» **What you are asked to do**
Find every line below with "colleague" in it and give only how many there are.

Saved data entries
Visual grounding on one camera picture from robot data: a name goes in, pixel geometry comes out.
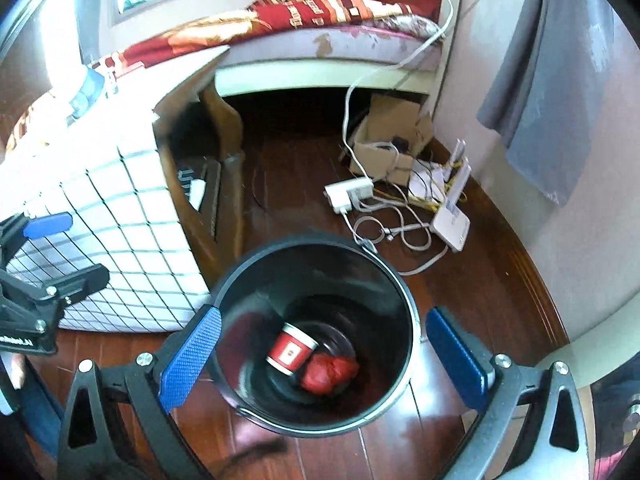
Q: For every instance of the grey hanging cloth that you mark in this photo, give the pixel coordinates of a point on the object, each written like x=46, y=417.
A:
x=547, y=95

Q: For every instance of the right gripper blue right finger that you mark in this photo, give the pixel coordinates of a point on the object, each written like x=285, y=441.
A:
x=464, y=357

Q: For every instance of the bed with white frame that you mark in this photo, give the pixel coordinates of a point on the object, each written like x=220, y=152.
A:
x=338, y=56

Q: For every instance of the brown cardboard box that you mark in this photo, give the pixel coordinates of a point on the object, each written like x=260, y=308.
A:
x=389, y=139

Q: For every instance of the red white paper cup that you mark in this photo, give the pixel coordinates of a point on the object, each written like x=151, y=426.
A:
x=291, y=350

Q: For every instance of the red wrapper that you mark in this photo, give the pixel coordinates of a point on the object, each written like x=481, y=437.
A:
x=324, y=373

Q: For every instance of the white power strip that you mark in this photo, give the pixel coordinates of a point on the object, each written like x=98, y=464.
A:
x=342, y=196

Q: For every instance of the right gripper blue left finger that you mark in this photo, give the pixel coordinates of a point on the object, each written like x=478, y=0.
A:
x=183, y=356

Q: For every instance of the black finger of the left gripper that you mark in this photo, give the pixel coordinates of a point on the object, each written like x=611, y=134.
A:
x=76, y=287

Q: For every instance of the red yellow patterned blanket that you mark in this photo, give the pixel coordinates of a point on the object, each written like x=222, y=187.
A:
x=263, y=18

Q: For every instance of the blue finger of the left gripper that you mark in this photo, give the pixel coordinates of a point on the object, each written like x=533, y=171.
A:
x=48, y=225

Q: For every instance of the white checkered tablecloth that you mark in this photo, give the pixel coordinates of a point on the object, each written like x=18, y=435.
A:
x=104, y=170

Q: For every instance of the black round trash bin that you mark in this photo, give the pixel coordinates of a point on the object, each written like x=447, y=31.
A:
x=343, y=296

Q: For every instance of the white wifi router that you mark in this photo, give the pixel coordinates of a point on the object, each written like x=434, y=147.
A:
x=450, y=224

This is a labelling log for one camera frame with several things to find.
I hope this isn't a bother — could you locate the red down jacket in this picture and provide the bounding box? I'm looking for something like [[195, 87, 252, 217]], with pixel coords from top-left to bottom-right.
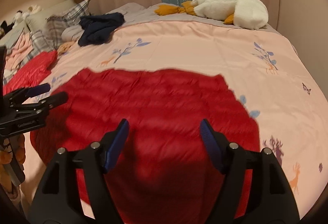
[[3, 50, 58, 95], [30, 69, 260, 223]]

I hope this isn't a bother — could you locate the left hand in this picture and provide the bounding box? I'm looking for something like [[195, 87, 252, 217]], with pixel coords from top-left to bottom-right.
[[1, 135, 26, 186]]

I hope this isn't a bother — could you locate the pink folded cloth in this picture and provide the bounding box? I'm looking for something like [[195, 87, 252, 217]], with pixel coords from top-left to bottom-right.
[[5, 32, 33, 70]]

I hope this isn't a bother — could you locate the small orange plush toy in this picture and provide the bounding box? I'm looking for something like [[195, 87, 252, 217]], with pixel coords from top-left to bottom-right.
[[57, 41, 76, 56]]

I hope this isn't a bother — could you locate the plaid grey pillow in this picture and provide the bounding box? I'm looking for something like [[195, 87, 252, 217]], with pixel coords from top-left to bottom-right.
[[25, 0, 90, 61]]

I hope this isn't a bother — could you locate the dark navy garment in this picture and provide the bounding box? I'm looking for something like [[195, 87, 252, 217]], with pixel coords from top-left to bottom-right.
[[78, 12, 125, 47]]

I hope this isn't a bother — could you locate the grey bed sheet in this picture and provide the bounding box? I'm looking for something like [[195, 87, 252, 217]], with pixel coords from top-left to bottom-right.
[[104, 2, 280, 35]]

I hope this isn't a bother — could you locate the pink deer print duvet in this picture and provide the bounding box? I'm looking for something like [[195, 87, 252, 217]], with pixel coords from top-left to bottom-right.
[[22, 21, 327, 216]]

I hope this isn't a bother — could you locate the white goose plush toy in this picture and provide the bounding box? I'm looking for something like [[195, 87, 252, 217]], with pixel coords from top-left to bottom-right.
[[155, 0, 269, 30]]

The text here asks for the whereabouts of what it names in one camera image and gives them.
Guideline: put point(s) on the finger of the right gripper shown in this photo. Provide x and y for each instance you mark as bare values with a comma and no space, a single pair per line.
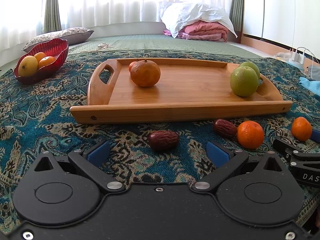
294,154
315,135

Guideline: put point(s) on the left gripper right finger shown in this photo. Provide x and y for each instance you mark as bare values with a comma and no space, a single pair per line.
233,170

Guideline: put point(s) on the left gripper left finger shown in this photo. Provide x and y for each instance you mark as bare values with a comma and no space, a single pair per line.
86,163

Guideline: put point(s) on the tangerine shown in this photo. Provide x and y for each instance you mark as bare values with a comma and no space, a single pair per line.
250,135
301,129

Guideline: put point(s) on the red date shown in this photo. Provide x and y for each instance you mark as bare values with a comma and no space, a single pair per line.
163,140
224,128

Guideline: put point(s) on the green apple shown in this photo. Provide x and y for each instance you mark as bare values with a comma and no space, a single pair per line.
251,65
244,81

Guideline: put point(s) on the large brownish orange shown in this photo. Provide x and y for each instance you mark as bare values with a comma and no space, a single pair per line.
144,73

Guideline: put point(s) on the light blue cloth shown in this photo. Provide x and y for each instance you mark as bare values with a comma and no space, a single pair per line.
313,86

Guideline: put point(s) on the teal paisley cloth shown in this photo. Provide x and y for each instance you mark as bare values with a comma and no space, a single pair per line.
37,117

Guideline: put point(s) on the wooden serving tray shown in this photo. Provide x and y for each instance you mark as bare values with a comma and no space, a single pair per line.
188,89

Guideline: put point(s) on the orange in bowl front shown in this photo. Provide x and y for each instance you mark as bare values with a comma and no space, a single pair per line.
46,61

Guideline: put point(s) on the orange in bowl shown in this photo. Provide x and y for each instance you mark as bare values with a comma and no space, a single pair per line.
46,61
39,56

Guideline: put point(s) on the yellow fruit in bowl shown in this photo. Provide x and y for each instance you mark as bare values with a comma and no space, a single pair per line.
28,66

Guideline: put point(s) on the red fruit bowl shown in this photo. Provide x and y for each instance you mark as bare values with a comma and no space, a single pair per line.
57,48

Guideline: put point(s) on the orange in bowl rear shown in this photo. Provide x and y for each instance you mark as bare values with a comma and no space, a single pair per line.
39,56

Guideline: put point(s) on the floral grey pillow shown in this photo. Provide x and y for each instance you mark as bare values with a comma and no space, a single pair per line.
72,35

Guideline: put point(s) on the green quilted mat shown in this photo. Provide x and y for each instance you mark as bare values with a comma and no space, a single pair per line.
161,42

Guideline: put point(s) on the folded pink blanket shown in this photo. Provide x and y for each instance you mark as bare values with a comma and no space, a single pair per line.
205,31

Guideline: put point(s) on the grey green drape left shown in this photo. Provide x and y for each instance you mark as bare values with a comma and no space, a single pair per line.
51,18

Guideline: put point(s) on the grey green drape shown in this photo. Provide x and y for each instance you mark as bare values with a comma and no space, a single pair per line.
237,14
51,18

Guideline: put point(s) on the grey green drape right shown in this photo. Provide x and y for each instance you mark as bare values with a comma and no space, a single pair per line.
237,14

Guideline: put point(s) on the white sheer curtain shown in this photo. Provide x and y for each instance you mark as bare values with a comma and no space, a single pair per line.
21,20

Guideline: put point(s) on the white pillow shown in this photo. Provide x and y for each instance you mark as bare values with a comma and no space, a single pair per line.
178,16

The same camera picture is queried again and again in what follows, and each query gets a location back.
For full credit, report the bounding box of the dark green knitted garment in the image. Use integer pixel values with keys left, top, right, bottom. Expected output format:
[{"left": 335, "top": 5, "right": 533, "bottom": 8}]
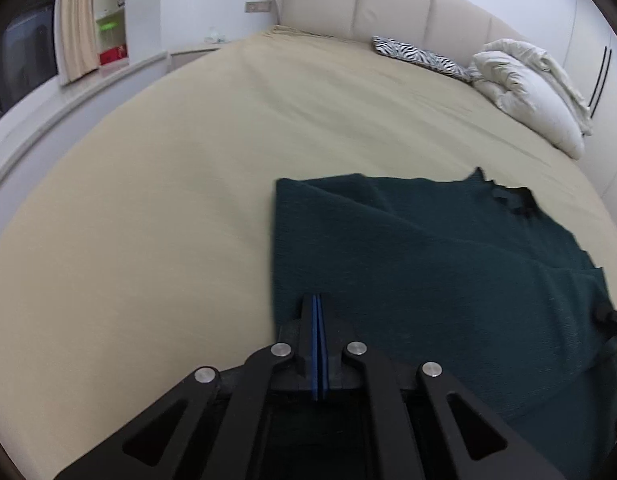
[{"left": 273, "top": 170, "right": 617, "bottom": 479}]

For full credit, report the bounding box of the beige bed sheet mattress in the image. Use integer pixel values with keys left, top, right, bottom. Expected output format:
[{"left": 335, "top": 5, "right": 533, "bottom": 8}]
[{"left": 0, "top": 27, "right": 617, "bottom": 479}]

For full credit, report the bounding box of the white folded duvet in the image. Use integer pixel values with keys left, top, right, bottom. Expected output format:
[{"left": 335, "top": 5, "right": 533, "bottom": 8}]
[{"left": 469, "top": 38, "right": 593, "bottom": 160}]

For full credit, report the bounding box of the zebra print pillow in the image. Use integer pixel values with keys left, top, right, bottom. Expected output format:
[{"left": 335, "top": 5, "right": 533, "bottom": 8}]
[{"left": 372, "top": 36, "right": 472, "bottom": 84}]

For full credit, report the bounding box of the white bedside table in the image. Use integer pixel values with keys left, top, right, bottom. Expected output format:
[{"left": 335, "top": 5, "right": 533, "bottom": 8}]
[{"left": 170, "top": 41, "right": 230, "bottom": 72}]

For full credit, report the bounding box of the red box on shelf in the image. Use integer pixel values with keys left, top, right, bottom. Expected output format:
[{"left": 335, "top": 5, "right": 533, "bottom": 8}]
[{"left": 99, "top": 44, "right": 128, "bottom": 66}]

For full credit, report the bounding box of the green tray on shelf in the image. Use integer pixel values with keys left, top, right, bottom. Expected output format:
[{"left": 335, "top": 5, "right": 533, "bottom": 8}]
[{"left": 96, "top": 12, "right": 124, "bottom": 34}]

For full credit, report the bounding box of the cream padded headboard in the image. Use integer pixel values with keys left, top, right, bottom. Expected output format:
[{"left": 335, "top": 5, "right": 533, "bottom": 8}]
[{"left": 273, "top": 0, "right": 523, "bottom": 65}]

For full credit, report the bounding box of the beige curtain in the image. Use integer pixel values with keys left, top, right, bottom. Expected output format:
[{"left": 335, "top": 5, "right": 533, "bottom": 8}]
[{"left": 54, "top": 0, "right": 99, "bottom": 86}]

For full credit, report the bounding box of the dark window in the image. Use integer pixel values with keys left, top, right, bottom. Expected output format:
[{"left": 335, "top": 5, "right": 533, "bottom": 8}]
[{"left": 0, "top": 0, "right": 58, "bottom": 118}]

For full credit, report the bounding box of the white open shelf unit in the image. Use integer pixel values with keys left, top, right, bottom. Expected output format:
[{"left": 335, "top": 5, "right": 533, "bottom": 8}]
[{"left": 92, "top": 0, "right": 131, "bottom": 68}]

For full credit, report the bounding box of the white wardrobe with black handles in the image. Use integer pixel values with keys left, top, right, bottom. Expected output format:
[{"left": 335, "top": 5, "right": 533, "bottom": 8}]
[{"left": 564, "top": 0, "right": 617, "bottom": 223}]

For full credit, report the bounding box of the wall switch plate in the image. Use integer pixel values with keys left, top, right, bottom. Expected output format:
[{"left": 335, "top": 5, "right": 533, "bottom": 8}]
[{"left": 244, "top": 0, "right": 273, "bottom": 13}]

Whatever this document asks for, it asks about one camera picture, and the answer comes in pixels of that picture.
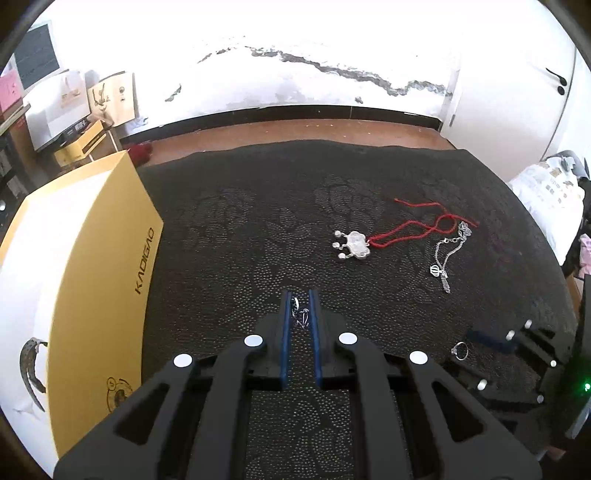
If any red cord silver lock necklace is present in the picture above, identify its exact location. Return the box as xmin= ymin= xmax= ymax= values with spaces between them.
xmin=331 ymin=197 xmax=479 ymax=263

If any tan paper gift bag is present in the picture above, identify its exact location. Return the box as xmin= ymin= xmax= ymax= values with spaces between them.
xmin=87 ymin=71 xmax=136 ymax=127

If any black patterned table mat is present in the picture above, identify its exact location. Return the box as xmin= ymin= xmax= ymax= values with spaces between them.
xmin=139 ymin=141 xmax=578 ymax=378

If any framed blackboard panel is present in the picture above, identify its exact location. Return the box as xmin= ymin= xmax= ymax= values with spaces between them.
xmin=14 ymin=24 xmax=59 ymax=90

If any white door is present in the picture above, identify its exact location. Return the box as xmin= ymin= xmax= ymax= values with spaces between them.
xmin=442 ymin=26 xmax=576 ymax=181

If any red cloth on floor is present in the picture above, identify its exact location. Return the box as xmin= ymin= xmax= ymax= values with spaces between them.
xmin=127 ymin=142 xmax=153 ymax=167

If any white printed pillow bag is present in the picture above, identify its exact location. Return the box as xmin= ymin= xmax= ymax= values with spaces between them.
xmin=507 ymin=152 xmax=588 ymax=265

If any pink box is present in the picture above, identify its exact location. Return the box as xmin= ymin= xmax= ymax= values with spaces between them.
xmin=0 ymin=70 xmax=22 ymax=113

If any white shopping bag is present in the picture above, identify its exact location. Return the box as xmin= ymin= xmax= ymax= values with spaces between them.
xmin=24 ymin=70 xmax=90 ymax=151

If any yellow cardboard box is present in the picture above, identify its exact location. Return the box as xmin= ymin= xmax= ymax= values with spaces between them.
xmin=1 ymin=151 xmax=163 ymax=473

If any small silver earring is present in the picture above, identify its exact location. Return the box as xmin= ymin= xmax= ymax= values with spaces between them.
xmin=290 ymin=297 xmax=310 ymax=329

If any black wrist watch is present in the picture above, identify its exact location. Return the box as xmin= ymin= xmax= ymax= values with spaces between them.
xmin=19 ymin=337 xmax=47 ymax=412

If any silver chain necklace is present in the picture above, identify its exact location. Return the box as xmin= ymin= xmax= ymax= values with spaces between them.
xmin=430 ymin=221 xmax=477 ymax=295

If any black door handle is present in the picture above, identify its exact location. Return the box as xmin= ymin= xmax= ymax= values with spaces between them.
xmin=546 ymin=69 xmax=568 ymax=96

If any yellow storage box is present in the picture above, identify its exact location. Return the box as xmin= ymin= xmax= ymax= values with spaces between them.
xmin=54 ymin=120 xmax=105 ymax=167

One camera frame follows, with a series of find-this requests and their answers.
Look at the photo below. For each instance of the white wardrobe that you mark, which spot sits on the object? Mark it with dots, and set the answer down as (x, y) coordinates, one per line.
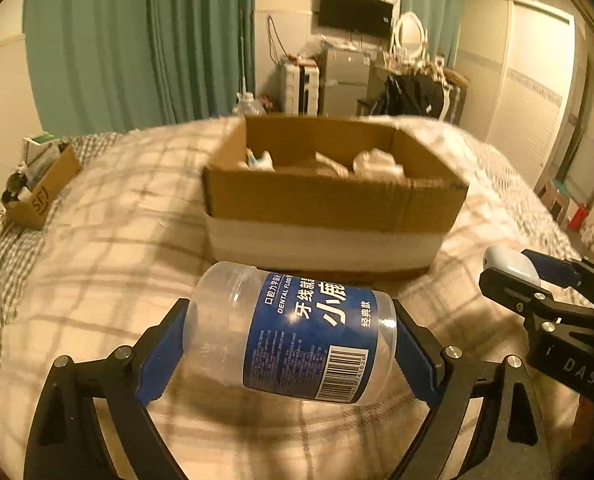
(518, 59)

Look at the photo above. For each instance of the white toy figure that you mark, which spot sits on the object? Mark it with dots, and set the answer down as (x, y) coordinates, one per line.
(254, 163)

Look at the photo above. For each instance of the white tissue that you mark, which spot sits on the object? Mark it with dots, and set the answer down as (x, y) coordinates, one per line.
(377, 165)

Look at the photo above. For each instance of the black wall television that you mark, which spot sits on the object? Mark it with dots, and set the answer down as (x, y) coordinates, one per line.
(365, 17)

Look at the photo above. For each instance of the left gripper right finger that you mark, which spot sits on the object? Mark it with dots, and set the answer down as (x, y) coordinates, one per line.
(508, 441)

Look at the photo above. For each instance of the grey mini fridge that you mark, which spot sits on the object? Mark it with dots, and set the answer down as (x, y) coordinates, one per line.
(344, 80)

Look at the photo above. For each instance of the clear jar blue label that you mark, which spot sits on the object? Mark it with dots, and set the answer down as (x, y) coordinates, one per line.
(300, 337)

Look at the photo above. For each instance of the white oval mirror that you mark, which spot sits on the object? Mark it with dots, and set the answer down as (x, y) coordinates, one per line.
(408, 38)

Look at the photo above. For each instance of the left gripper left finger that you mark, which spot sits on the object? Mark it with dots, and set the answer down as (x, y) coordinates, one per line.
(66, 440)

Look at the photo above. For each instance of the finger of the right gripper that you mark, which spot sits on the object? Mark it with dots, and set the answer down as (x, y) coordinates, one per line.
(525, 298)
(565, 273)

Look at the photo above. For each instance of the small wooden stool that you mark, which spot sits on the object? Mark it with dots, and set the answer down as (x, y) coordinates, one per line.
(555, 198)

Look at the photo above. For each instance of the plaid bed blanket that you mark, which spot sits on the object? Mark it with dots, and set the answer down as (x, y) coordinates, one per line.
(131, 238)

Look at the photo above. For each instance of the white earbuds case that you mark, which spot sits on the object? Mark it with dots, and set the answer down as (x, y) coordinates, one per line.
(509, 262)

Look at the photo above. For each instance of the large cardboard box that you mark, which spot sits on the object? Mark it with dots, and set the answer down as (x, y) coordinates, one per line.
(307, 220)

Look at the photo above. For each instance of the white drawer cabinet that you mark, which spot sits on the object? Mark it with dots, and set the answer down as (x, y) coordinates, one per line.
(299, 85)

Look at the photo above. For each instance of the chair with black clothes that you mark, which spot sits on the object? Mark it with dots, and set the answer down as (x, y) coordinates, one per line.
(413, 94)

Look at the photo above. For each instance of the small cardboard box with items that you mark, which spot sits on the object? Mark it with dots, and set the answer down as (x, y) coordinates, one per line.
(48, 164)

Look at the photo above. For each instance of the large water bottle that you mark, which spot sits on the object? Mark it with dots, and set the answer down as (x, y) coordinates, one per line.
(248, 105)

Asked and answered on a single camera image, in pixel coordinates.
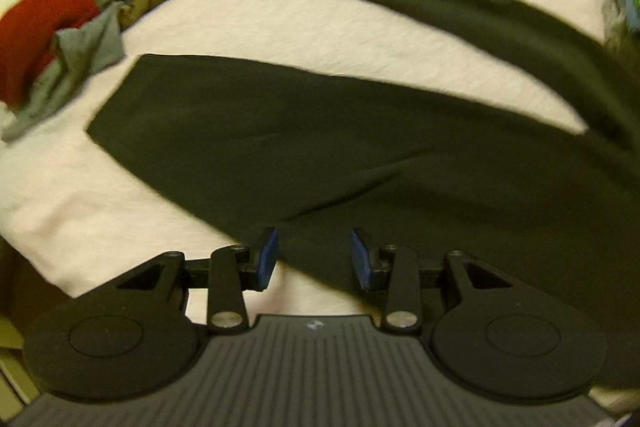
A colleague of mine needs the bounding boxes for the black pants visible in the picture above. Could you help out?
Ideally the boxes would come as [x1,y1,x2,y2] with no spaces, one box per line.
[87,0,639,388]

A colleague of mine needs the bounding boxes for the white quilted bedspread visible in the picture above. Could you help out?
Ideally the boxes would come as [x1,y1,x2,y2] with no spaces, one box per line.
[1,0,605,295]

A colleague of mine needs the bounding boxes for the grey garment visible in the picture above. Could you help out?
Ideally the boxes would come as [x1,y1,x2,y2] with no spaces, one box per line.
[1,0,132,143]

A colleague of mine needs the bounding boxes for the red garment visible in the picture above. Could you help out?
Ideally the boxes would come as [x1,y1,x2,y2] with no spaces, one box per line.
[1,0,101,107]

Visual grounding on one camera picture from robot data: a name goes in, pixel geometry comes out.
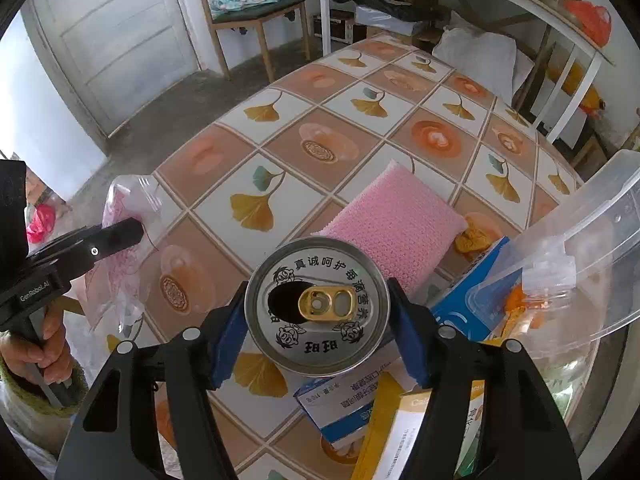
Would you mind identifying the clear red printed bag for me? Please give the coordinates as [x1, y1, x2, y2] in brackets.
[81, 174, 162, 328]

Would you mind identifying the clear plastic container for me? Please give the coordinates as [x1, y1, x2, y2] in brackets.
[465, 150, 639, 359]

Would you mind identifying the blue white small box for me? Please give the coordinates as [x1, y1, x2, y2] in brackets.
[294, 236, 510, 448]

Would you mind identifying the red drink can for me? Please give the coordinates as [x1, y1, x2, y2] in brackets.
[244, 236, 390, 378]

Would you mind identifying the orange peel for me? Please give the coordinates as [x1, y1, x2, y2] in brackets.
[454, 212, 503, 257]

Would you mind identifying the pink scrubbing sponge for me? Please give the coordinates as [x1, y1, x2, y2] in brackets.
[318, 160, 468, 296]

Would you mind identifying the green plastic bottle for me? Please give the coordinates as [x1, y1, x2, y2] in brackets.
[515, 255, 611, 422]

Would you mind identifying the white yellow medicine box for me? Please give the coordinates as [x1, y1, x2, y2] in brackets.
[352, 372, 485, 480]

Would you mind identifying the person's left hand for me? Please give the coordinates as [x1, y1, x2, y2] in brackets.
[1, 306, 74, 384]

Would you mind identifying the green fluffy sleeve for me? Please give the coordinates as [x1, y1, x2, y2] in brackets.
[1, 358, 88, 418]

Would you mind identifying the white door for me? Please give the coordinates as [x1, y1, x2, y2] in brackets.
[30, 0, 198, 136]

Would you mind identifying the wooden chair with cushion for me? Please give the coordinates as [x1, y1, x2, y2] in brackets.
[200, 0, 311, 81]

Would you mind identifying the patterned tablecloth table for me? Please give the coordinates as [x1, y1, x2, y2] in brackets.
[81, 31, 586, 480]

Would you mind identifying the yellow bag under table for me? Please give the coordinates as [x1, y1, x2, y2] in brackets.
[546, 62, 606, 117]

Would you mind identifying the white sack under table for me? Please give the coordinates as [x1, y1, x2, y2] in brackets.
[433, 28, 535, 104]

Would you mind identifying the black bag under table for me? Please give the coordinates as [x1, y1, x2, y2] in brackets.
[332, 0, 433, 22]

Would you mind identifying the orange plastic bag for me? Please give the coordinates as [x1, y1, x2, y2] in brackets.
[564, 0, 612, 47]

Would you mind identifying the white side table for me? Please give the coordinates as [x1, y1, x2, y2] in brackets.
[316, 0, 616, 143]

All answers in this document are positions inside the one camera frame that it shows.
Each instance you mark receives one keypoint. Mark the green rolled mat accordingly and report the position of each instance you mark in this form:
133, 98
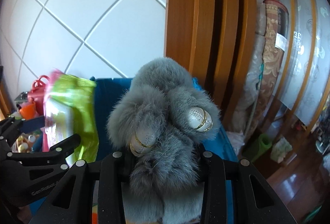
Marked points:
258, 147

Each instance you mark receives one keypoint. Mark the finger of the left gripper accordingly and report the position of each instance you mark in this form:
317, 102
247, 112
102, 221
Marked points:
67, 146
28, 126

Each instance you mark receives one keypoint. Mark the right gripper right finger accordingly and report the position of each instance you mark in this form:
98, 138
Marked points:
235, 192

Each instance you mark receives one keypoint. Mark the grey furry rabbit plush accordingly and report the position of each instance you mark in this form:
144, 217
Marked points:
161, 120

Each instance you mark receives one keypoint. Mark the wooden door frame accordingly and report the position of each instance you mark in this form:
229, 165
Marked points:
213, 40

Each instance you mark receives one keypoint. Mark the green pink wipes pack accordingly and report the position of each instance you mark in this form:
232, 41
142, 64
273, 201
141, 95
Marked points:
69, 109

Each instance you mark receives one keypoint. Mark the rolled patterned carpet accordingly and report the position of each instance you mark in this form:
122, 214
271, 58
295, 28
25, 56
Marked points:
269, 47

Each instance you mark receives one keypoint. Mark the orange plush piece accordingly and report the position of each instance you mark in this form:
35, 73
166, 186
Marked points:
27, 110

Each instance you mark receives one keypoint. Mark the red toy suitcase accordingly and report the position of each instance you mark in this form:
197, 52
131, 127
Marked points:
37, 93

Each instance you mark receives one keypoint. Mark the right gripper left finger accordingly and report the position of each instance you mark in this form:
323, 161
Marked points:
72, 198

» **Task answer**
4